### TASK TO COMPLETE
Please take the records that follow and repeat exactly the lines starting with the line with "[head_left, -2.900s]" and going on through the line with "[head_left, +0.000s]".

### MATERIAL FOR THIS EXERCISE
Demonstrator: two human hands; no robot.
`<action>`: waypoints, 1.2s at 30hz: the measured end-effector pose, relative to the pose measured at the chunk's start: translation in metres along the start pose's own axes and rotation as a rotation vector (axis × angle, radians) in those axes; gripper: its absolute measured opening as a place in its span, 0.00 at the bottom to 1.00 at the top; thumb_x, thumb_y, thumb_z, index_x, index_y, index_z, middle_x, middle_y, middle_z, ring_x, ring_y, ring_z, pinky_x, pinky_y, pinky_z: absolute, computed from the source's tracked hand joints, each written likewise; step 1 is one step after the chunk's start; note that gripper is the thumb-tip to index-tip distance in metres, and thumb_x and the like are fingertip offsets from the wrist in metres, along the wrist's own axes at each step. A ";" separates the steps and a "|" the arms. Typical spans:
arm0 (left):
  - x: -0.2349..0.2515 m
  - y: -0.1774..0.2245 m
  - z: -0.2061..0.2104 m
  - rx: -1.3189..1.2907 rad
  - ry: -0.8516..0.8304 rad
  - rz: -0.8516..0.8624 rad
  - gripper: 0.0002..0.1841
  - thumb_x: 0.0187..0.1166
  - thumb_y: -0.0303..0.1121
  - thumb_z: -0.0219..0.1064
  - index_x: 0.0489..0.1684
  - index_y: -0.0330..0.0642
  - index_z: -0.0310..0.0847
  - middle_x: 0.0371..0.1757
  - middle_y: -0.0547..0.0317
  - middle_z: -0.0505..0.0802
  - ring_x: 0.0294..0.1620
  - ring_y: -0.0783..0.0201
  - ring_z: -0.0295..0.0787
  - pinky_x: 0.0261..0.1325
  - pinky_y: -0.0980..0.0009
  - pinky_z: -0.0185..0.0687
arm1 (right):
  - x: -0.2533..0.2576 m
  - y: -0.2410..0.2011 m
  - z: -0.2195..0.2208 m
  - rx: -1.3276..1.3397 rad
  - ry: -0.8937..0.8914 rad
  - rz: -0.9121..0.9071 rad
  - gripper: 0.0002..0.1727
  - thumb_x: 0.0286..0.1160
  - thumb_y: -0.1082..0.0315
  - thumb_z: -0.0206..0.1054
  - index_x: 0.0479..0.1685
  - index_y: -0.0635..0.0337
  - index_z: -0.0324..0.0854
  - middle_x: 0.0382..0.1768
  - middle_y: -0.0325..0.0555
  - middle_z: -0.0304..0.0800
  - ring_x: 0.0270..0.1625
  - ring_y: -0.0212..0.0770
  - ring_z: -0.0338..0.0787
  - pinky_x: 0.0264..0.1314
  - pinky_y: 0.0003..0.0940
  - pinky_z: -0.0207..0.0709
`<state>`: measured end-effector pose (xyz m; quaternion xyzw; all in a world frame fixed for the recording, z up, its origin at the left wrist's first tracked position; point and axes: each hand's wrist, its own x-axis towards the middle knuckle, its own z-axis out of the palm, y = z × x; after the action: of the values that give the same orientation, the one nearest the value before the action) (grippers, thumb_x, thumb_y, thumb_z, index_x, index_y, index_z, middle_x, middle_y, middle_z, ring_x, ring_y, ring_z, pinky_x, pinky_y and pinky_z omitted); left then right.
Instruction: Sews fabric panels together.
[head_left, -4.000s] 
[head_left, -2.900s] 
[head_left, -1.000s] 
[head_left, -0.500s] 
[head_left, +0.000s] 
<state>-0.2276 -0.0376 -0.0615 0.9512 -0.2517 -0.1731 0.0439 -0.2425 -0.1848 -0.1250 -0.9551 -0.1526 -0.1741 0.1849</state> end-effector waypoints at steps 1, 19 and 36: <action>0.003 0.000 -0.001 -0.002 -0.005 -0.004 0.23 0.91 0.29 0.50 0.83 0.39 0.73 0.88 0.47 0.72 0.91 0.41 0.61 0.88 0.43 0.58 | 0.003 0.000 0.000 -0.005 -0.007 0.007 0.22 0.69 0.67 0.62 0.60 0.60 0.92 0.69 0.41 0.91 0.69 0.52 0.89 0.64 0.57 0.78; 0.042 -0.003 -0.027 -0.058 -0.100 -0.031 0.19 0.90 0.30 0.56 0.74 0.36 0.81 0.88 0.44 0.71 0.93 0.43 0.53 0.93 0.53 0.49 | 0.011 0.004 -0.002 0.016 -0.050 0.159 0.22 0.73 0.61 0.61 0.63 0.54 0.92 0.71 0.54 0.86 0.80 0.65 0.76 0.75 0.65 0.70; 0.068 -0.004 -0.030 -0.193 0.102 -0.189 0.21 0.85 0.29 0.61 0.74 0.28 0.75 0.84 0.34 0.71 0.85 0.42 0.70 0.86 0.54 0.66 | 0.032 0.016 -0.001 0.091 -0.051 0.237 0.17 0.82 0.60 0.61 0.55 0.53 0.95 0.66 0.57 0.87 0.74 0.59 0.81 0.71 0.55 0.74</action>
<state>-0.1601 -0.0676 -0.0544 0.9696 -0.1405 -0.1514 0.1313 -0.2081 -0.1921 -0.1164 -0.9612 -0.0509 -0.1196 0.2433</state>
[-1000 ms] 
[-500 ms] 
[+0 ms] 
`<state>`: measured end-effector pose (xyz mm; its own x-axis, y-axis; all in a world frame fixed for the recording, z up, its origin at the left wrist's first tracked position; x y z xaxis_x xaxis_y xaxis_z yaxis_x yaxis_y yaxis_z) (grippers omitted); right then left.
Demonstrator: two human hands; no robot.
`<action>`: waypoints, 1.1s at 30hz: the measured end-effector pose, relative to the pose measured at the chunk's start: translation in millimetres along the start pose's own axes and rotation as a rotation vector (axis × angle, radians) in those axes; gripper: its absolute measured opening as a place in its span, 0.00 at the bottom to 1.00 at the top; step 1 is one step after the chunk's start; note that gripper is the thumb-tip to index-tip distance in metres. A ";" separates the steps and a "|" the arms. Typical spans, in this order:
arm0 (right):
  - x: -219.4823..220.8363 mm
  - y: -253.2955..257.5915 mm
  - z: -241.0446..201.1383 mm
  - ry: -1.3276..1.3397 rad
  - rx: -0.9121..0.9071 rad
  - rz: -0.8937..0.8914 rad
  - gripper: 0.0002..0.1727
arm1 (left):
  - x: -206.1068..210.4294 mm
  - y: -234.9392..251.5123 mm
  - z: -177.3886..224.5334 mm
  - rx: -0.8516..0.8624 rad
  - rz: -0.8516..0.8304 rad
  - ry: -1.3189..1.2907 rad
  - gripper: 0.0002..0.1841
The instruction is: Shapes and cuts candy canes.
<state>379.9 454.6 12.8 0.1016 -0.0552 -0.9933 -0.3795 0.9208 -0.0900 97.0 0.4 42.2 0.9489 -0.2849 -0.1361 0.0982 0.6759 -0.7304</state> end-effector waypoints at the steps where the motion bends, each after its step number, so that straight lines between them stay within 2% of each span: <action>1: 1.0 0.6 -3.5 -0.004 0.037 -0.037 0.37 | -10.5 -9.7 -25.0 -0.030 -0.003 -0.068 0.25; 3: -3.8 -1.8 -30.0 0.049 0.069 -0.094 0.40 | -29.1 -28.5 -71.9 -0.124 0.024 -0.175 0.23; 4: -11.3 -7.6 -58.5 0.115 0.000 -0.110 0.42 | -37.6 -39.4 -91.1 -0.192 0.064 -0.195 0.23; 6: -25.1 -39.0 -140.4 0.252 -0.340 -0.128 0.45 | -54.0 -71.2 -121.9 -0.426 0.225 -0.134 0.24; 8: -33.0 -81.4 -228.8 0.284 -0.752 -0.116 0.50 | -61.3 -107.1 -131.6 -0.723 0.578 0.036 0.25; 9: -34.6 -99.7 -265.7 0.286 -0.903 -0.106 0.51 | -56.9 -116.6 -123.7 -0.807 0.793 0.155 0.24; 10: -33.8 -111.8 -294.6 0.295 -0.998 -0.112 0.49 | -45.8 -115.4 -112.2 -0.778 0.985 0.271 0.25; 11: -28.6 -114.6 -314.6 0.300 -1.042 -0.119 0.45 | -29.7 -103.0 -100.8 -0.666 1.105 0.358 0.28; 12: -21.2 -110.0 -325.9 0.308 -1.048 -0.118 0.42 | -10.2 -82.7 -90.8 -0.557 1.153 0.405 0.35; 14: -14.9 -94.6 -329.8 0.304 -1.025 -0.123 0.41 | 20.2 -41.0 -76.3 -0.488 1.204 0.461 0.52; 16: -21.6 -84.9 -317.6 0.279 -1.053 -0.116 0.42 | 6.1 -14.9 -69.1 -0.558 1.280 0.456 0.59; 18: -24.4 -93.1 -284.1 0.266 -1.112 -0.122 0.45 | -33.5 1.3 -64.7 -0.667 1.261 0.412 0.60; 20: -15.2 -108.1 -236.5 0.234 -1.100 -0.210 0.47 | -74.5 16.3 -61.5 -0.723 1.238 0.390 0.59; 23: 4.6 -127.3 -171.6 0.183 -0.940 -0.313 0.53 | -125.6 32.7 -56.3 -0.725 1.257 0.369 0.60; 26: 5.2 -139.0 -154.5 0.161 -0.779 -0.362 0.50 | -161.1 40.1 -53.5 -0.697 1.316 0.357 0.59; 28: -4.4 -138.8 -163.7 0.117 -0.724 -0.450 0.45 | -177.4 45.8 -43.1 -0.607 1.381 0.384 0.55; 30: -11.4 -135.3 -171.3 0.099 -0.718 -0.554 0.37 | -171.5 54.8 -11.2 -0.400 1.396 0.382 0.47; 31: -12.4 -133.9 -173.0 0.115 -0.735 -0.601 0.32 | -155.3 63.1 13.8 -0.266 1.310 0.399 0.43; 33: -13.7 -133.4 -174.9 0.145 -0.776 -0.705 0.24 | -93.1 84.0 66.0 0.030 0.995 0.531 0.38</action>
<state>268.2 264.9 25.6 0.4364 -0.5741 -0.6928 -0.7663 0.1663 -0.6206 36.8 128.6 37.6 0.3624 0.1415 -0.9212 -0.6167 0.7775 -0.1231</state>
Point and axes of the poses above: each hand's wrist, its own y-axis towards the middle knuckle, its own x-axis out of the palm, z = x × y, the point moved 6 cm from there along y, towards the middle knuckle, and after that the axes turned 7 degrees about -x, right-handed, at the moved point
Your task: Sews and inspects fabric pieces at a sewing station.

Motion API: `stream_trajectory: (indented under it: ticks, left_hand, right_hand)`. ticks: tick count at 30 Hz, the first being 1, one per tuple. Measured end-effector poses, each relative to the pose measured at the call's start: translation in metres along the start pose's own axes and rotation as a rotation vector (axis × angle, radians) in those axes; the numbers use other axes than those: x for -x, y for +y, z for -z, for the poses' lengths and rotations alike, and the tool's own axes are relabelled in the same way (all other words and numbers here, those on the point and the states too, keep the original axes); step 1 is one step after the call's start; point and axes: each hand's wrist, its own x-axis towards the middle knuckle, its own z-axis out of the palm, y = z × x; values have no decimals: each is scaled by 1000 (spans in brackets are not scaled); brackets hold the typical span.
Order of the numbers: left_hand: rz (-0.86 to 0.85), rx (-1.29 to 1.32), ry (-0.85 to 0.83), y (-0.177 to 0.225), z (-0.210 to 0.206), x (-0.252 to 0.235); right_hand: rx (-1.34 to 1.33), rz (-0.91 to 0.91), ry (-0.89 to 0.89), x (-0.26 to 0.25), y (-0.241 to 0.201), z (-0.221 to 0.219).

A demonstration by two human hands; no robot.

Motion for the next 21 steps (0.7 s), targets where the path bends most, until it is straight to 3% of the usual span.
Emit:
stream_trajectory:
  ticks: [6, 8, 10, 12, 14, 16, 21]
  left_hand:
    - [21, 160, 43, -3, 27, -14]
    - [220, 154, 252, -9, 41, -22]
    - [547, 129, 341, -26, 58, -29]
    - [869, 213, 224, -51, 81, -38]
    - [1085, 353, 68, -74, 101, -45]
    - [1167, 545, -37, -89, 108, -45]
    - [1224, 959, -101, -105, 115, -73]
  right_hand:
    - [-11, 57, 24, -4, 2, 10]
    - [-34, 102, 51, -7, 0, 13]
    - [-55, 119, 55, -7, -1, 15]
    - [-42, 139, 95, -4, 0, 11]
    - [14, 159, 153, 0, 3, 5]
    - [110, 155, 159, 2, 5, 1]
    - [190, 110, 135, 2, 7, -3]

### SOLUTION
[head_left, -2.900s] 
[head_left, -1.000s] 
[head_left, -0.500s] 
[head_left, +0.000s] 

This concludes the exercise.